Die Hisbollah ist seit einiger Zeit auch im Libanon unter Druck geraten: Dadurch, dass sie sich im Syrienkonflikt auf die Seite des Assad-Regimes - zusammen mit dem Iran ein wichtiger Verbündeter - gestellt hat, habe sie viel Unterstützung verloren, glaubt Blaschke.
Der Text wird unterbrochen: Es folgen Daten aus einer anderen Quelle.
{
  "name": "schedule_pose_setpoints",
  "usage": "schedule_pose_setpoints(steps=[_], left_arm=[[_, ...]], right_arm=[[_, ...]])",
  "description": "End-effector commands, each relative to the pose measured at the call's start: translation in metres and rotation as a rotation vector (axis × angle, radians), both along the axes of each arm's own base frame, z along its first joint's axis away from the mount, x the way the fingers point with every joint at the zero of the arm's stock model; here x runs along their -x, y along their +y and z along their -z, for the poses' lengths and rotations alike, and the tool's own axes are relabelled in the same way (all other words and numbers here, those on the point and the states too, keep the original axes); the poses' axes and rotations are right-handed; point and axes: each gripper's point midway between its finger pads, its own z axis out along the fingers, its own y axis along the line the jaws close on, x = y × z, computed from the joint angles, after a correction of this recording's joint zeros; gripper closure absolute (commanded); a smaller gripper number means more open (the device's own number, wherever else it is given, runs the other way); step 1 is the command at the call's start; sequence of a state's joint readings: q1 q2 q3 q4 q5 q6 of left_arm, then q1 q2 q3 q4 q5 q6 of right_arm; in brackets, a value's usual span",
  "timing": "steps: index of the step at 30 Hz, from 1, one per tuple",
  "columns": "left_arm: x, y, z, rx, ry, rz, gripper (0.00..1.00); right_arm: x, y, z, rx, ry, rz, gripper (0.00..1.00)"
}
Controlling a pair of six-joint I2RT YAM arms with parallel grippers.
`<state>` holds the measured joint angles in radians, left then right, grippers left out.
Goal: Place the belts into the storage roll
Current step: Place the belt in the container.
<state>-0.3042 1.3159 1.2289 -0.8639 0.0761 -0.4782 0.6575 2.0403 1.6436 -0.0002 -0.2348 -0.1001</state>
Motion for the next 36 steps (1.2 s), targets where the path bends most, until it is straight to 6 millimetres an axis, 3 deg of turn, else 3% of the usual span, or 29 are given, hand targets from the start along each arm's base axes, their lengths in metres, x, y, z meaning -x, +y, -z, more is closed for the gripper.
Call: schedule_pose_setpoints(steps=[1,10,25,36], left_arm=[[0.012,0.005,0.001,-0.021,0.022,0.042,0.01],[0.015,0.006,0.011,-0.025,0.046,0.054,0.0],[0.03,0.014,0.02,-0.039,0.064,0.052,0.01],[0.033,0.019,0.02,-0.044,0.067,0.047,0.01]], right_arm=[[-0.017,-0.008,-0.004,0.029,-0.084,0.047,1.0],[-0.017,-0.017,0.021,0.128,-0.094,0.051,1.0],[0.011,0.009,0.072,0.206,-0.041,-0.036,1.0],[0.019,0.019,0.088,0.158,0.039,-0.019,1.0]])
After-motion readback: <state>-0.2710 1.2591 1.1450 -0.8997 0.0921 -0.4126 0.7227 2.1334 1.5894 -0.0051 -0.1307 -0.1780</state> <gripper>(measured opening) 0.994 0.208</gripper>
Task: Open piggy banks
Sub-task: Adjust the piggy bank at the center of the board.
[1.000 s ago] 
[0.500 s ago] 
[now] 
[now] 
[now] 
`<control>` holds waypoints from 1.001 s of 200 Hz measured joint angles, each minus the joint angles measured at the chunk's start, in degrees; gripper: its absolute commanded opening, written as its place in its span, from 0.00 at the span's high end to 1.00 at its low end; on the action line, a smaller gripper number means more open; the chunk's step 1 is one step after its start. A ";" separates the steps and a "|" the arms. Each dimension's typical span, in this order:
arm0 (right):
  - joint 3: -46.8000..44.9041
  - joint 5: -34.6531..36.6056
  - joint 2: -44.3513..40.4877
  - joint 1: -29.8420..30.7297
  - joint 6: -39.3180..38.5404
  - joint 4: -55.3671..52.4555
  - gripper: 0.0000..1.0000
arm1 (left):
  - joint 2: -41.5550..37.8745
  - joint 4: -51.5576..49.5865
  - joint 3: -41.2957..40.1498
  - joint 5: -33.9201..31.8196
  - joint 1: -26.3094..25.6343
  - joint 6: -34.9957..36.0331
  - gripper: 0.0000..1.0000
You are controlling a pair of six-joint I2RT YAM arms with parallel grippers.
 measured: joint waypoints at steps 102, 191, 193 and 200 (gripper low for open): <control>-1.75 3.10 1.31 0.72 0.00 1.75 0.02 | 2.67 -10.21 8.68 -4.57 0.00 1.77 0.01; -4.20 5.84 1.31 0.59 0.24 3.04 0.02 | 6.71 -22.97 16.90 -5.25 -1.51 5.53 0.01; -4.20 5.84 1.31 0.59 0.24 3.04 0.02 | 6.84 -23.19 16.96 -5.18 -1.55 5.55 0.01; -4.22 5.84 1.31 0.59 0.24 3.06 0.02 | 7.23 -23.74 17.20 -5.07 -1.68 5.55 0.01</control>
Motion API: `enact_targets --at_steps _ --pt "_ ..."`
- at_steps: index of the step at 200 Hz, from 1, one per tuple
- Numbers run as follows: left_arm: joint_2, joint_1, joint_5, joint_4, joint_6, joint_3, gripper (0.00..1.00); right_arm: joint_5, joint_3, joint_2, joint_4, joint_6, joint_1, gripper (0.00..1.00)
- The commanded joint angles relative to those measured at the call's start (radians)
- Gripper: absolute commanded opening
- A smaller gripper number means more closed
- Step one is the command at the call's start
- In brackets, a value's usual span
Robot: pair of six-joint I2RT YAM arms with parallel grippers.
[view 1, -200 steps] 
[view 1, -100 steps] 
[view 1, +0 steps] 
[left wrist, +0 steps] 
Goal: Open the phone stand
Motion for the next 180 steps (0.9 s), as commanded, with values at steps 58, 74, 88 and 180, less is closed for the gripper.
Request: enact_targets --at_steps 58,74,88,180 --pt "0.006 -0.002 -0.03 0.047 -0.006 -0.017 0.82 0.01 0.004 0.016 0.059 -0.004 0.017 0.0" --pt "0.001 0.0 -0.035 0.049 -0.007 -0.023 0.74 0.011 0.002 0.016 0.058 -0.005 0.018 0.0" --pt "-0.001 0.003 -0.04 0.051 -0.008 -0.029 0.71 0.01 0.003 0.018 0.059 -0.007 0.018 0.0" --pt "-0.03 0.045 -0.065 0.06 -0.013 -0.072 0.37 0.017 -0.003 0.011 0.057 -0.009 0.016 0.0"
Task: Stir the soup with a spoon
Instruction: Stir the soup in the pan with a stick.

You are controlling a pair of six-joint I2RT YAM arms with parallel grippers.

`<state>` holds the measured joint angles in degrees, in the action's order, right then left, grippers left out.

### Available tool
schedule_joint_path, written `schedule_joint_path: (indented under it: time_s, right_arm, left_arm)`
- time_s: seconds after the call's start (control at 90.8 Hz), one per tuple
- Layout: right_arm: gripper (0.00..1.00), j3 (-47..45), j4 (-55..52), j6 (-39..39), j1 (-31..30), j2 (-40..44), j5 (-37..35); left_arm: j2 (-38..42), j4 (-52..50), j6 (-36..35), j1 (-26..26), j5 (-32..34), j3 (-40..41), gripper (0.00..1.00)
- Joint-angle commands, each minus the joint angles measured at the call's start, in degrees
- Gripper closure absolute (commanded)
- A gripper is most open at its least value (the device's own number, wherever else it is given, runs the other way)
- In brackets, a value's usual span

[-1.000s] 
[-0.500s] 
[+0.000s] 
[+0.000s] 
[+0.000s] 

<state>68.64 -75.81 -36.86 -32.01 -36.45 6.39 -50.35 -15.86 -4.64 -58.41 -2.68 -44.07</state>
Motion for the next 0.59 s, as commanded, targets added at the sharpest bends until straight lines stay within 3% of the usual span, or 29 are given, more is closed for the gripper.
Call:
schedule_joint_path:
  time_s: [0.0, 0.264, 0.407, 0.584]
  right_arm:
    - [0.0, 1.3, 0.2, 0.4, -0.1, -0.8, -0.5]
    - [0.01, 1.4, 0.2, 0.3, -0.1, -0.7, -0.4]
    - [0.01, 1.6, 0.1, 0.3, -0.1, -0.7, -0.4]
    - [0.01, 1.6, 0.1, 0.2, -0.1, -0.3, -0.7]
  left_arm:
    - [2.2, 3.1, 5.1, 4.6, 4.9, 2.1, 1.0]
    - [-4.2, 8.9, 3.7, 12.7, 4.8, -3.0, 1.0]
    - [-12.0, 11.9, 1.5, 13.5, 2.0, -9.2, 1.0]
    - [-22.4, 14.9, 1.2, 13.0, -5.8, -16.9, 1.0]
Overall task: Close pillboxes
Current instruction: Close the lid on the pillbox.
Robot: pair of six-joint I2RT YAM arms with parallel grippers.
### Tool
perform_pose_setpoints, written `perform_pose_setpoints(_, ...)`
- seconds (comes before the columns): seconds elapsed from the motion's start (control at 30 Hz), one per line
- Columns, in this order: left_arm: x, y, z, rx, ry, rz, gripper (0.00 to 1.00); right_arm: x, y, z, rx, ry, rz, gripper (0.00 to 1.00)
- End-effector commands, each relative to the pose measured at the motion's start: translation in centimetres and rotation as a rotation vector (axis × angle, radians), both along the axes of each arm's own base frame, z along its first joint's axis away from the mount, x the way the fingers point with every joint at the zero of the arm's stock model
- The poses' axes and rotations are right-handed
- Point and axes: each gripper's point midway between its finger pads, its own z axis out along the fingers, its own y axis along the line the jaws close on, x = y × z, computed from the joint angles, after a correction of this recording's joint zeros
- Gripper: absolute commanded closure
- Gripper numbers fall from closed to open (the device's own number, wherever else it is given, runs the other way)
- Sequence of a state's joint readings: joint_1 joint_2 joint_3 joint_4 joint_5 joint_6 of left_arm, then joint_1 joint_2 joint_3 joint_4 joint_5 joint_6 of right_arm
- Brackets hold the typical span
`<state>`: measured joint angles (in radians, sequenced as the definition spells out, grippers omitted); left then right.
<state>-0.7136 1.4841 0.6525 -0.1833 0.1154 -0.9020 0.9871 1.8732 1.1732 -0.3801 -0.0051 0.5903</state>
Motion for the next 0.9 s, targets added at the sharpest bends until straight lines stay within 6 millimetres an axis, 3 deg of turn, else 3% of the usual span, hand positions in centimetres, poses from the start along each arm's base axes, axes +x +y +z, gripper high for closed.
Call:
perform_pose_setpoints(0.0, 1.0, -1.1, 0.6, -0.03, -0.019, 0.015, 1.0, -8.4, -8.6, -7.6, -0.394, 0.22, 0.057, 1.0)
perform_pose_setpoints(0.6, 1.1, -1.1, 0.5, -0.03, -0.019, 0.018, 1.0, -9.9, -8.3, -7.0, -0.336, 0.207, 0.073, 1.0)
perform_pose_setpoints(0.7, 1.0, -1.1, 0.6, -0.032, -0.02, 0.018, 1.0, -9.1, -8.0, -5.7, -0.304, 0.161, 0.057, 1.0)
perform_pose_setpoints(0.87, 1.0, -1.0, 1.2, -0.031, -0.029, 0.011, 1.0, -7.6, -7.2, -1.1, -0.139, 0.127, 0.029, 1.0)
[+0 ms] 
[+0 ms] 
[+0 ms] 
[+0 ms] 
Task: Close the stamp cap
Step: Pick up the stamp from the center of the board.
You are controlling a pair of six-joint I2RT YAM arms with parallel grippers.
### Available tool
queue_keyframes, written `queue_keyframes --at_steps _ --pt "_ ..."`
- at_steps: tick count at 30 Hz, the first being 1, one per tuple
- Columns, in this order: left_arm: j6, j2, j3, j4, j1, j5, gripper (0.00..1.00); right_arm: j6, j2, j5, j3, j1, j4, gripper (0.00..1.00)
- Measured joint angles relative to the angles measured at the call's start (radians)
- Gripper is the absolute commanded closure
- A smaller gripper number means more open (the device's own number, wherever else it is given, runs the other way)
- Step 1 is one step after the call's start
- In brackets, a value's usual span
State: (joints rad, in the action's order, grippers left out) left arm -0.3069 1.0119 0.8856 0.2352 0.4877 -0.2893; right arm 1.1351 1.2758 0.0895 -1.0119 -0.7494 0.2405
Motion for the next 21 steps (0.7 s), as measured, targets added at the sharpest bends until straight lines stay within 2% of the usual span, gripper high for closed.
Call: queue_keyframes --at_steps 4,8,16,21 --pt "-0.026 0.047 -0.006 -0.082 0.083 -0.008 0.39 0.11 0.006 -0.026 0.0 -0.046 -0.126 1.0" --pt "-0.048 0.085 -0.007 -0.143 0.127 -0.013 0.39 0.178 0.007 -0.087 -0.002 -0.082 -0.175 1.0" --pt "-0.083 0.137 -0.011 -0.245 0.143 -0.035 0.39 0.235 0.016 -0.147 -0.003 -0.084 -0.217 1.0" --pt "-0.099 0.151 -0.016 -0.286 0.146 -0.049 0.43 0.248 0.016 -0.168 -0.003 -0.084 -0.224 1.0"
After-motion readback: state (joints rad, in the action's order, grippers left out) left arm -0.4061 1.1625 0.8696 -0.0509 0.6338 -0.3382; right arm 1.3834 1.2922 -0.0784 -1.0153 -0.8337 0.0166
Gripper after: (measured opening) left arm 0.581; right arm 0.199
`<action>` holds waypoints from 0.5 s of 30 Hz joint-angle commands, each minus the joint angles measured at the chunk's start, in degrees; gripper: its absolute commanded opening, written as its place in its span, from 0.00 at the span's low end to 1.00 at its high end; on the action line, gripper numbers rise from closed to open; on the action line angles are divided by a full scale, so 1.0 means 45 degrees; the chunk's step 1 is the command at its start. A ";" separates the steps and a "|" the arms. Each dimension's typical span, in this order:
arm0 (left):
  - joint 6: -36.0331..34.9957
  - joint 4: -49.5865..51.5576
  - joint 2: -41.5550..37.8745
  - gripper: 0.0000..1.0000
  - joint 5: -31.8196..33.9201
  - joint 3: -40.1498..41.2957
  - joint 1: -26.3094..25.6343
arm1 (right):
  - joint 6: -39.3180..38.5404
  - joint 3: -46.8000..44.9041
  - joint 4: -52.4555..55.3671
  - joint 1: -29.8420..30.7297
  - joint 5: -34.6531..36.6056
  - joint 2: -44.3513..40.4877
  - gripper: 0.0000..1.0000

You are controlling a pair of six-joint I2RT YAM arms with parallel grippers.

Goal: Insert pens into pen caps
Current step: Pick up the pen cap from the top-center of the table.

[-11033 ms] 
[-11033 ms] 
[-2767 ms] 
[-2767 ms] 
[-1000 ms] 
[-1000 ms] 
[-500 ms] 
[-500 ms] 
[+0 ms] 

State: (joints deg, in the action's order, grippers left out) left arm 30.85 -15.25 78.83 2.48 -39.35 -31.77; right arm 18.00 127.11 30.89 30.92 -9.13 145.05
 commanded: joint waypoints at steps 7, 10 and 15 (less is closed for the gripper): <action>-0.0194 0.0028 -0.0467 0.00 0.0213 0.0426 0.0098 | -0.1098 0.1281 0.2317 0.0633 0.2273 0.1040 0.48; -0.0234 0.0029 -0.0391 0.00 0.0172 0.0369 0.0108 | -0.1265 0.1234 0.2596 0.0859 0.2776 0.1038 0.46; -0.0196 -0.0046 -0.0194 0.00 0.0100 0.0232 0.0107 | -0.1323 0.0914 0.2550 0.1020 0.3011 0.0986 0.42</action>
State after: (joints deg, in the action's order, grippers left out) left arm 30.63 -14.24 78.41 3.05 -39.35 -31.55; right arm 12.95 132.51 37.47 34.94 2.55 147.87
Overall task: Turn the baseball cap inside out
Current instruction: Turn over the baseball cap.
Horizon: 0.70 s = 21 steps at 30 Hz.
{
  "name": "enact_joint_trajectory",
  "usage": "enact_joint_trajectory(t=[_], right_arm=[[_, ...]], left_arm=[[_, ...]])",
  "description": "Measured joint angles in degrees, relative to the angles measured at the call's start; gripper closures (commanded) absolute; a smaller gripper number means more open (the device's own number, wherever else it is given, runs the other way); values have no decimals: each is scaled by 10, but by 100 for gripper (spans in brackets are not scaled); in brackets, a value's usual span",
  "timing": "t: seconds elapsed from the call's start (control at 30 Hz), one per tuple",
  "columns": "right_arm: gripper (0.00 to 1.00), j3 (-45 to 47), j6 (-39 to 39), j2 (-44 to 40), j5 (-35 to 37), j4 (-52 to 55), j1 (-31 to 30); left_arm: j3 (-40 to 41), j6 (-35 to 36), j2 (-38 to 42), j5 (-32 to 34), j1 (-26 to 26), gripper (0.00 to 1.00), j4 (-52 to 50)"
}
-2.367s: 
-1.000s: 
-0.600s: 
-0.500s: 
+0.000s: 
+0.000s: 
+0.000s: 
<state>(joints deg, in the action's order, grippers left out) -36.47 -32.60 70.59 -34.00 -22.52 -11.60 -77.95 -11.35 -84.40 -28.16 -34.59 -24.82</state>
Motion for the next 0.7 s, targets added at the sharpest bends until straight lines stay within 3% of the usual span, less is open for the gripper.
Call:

Hisbollah-Chef Nasrallah bei einer Ansprache (Foto: AFP/GettyImages)
Hisbollah-Anführer Hassan Nasrallah in BeirutBild: Joseph Eid/AFP/Getty Images

Deshalb versuche die Hisbollah, im Libanon stabilisierend aufzutreten und möglichst wenig zu provozieren. Bei seinem letzten Besuch in Beirut, erzählt Blaschke, sei ihm aufgefallen, dass die Bilder von iranischen Revolutionsführen von sämtlichen Gebäuden abgehängt wurden: "Selbst von einem vom Iran finanzierten Krankenhaus in Dahiye." Auch während des Gazakrieges Ende vergangenen Jahres, habe sich die Hisbollah auffällig unauffällig verhalten - noch ein Zeichen einer Deeskalations-Taktik, so Blaschke.

"Ich glaube, dass der Westen gut daran täte, einzusehen, dass es Eliten gibt, die ihm nicht in den Kram passen", sagt Blaschke. "Die Hisbollah ist nicht einfach wegzureden." Reden tut die Hisbollah allerdings momentan weiterhin nicht. Vielleicht werde Hassan Nasrallah am Wochenende zum Thema Bulgarien eine Rede halten, so die Pressesprecherin Rana. Vielleicht auch nicht. Sie aber müsse schweigen.